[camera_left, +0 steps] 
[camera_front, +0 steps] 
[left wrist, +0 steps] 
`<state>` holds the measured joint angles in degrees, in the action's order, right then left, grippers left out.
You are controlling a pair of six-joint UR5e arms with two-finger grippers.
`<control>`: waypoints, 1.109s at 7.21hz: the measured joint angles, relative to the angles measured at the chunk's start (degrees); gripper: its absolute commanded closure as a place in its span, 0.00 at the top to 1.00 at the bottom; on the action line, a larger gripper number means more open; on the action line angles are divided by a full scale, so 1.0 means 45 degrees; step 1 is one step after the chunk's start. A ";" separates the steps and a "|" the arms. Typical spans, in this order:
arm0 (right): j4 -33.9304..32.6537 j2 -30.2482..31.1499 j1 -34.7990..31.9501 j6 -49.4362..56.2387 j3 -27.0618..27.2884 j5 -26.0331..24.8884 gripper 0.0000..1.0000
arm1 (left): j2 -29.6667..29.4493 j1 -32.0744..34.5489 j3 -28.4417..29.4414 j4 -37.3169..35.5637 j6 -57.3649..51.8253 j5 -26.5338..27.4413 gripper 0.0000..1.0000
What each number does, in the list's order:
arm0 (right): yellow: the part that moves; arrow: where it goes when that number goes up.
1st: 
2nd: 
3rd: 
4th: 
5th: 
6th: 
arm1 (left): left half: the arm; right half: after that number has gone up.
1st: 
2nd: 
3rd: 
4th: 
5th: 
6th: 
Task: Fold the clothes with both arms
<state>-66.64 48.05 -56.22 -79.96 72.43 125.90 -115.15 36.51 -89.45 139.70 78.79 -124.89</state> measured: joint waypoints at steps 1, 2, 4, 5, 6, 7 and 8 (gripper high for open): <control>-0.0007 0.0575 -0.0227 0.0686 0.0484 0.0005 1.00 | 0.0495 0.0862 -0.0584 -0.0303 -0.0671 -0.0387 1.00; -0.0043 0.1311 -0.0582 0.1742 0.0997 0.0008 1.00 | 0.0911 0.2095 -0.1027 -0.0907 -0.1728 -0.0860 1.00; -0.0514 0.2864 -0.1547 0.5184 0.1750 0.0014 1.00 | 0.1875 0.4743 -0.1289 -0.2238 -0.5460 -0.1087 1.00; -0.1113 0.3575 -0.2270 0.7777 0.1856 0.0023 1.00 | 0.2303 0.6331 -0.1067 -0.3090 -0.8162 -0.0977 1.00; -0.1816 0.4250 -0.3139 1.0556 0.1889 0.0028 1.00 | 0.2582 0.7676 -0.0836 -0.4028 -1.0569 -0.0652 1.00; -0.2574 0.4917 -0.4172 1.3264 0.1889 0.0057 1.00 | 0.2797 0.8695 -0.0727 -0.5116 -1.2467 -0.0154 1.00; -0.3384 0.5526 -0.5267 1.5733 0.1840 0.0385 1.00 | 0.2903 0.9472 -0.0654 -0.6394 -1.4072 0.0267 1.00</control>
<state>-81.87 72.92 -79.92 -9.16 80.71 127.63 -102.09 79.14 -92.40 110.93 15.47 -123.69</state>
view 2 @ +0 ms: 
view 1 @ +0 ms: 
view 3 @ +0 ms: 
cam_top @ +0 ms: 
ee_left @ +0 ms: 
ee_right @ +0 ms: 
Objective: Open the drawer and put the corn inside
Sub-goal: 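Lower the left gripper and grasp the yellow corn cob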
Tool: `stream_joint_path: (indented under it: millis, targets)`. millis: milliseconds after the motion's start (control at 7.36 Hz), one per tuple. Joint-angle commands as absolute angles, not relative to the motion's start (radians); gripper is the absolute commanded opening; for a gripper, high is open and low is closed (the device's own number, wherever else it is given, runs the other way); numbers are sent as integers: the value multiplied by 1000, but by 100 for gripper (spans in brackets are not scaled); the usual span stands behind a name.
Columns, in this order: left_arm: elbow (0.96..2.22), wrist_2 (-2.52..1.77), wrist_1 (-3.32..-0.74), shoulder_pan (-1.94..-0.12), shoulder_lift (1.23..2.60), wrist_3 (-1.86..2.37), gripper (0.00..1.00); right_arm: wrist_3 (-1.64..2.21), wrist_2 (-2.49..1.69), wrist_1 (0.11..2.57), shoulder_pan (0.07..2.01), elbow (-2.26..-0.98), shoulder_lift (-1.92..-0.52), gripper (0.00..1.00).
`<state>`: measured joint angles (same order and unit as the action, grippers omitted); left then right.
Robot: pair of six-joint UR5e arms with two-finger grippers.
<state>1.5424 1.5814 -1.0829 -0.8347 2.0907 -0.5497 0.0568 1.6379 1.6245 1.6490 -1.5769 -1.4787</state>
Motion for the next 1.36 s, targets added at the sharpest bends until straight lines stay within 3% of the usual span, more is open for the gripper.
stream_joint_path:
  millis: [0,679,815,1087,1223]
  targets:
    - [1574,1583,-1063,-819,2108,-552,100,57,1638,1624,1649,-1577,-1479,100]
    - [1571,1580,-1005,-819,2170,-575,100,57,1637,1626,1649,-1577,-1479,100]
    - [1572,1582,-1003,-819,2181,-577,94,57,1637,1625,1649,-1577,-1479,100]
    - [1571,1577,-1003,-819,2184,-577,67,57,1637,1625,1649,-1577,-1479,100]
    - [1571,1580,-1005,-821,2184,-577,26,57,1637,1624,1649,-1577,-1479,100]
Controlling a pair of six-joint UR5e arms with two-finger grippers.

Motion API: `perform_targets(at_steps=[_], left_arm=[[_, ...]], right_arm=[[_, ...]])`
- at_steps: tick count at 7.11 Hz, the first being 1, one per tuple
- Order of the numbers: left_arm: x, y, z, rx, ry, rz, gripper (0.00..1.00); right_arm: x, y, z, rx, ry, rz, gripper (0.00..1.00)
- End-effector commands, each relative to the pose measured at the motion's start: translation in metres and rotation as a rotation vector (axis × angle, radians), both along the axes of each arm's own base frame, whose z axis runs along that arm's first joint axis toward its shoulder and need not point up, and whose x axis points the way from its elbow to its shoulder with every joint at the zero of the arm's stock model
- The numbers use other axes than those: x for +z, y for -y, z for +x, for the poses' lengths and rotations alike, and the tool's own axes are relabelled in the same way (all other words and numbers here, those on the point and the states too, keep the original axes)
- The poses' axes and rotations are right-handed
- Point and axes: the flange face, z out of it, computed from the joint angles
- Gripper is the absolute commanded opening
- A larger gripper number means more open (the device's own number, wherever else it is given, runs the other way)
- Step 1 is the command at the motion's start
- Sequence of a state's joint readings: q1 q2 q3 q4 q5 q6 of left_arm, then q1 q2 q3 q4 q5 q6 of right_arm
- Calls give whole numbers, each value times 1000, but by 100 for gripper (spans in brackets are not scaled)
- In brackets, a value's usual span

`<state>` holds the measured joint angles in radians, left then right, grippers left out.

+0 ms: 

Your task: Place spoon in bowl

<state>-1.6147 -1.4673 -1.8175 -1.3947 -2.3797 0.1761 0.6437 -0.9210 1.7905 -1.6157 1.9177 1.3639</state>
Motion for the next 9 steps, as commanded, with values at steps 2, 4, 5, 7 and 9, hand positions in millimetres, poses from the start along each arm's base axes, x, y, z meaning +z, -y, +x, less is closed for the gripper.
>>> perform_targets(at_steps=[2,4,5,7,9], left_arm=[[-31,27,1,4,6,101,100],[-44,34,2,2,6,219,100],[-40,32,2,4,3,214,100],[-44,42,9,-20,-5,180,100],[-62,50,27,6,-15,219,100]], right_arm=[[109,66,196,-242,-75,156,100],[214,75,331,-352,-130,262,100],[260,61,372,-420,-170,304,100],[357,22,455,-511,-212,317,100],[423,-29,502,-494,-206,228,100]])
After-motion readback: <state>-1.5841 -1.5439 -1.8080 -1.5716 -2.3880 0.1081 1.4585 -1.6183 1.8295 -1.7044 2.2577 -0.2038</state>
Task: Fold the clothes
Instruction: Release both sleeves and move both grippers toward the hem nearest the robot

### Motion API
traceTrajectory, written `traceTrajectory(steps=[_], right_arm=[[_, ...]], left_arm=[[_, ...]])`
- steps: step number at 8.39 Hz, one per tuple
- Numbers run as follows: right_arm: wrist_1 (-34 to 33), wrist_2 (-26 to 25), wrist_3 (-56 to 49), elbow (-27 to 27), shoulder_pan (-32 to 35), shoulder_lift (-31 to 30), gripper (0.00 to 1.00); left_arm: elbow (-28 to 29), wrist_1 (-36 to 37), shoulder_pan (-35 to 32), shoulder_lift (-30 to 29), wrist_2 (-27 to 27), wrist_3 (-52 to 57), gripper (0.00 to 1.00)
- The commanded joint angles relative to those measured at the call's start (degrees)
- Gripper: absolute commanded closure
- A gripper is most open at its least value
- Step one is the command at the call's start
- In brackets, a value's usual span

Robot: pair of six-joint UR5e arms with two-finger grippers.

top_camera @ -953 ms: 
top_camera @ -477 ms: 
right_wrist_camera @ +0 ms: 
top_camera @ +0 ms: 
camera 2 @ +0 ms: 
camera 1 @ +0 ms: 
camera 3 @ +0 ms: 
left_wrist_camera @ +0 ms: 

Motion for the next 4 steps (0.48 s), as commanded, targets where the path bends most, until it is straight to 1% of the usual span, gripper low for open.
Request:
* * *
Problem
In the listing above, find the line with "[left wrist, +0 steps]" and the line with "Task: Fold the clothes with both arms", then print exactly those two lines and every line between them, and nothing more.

Reply
[left wrist, +0 steps] 
`<state>` holds the measured joint angles in degrees, in the action's order, right then left, grippers left out.
You are controlling a pair of six-joint UR5e arms with two-finger grippers.
`<control>`: waypoints, 1.109s at 7.21hz: the measured joint angles, relative to the angles measured at the chunk's start (degrees); gripper: its absolute commanded closure as a place in its span, 0.00 at the top to 1.00 at the bottom; on the action line, a larger gripper number means more open; on the action line angles are divided by a full scale, so 1.0 means 45 degrees; step 1 is one step after the chunk's start. A ";" separates the steps and a "|" the arms. Typical spans, in this order:
arm0 (right): j4 -33.9304..32.6537 j2 -30.2482..31.1499 j1 -34.7990..31.9501 j6 -49.4362..56.2387 j3 -27.0618..27.2884 j5 -26.0331..24.8884 gripper 0.0000..1.0000
arm1 (left): j2 -29.6667..29.4493 j1 -32.0744..34.5489 j3 -28.4417..29.4414 j4 -37.3169..35.5637 j6 -57.3649..51.8253 j5 -26.5338..27.4413 gripper 0.0000..1.0000
What each number does, in the list's order:
arm0 (right): yellow: the part that moves; arrow: where it goes when that number goes up.
1st: 
2nd: 
3rd: 
4th: 
5th: 
6th: 
arm1 (left): left half: the arm; right half: after that number has gone up.
1st: 
2nd: 
3rd: 
4th: 
5th: 
6th: 
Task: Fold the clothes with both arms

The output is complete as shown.